Action item: Lines with the string "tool" must each be copied from the listing.

Supplied material:
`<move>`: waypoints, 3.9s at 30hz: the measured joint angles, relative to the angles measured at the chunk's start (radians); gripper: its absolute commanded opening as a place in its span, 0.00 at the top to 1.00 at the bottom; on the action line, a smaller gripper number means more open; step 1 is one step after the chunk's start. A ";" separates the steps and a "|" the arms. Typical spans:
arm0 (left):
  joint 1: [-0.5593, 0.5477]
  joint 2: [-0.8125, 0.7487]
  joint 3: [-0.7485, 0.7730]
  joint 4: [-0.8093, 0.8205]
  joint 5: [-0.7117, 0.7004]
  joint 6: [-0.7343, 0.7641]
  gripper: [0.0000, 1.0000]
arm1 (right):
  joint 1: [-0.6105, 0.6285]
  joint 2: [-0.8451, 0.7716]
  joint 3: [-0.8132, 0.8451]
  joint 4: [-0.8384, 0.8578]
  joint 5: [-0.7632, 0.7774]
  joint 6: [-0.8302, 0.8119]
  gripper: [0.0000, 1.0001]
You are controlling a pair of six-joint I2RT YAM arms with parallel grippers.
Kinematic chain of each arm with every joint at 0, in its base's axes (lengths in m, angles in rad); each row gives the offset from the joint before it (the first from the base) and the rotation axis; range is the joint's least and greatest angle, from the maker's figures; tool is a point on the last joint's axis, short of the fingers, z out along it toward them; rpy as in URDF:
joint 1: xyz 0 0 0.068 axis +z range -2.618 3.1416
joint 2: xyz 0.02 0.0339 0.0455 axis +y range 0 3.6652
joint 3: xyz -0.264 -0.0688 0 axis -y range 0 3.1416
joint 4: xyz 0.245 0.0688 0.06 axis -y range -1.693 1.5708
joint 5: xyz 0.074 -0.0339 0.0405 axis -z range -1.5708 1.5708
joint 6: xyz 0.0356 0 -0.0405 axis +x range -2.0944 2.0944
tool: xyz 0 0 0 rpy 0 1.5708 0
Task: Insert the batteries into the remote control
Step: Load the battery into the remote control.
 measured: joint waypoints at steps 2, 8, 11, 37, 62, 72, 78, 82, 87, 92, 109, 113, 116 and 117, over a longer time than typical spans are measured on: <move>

Response to this exercise:
Kinematic chain of each arm with every joint at 0, in its base's axes (lengths in m, angles in rad); each row gives the offset from the joint before it (the first from the base) and the rotation axis; range is the joint's least and greatest angle, from the maker's figures; tool is a point on the last joint's axis, short of the fingers, z out along it toward them; rpy as in URDF:
tool: xyz 0 0 0 rpy 0 1.5708 0

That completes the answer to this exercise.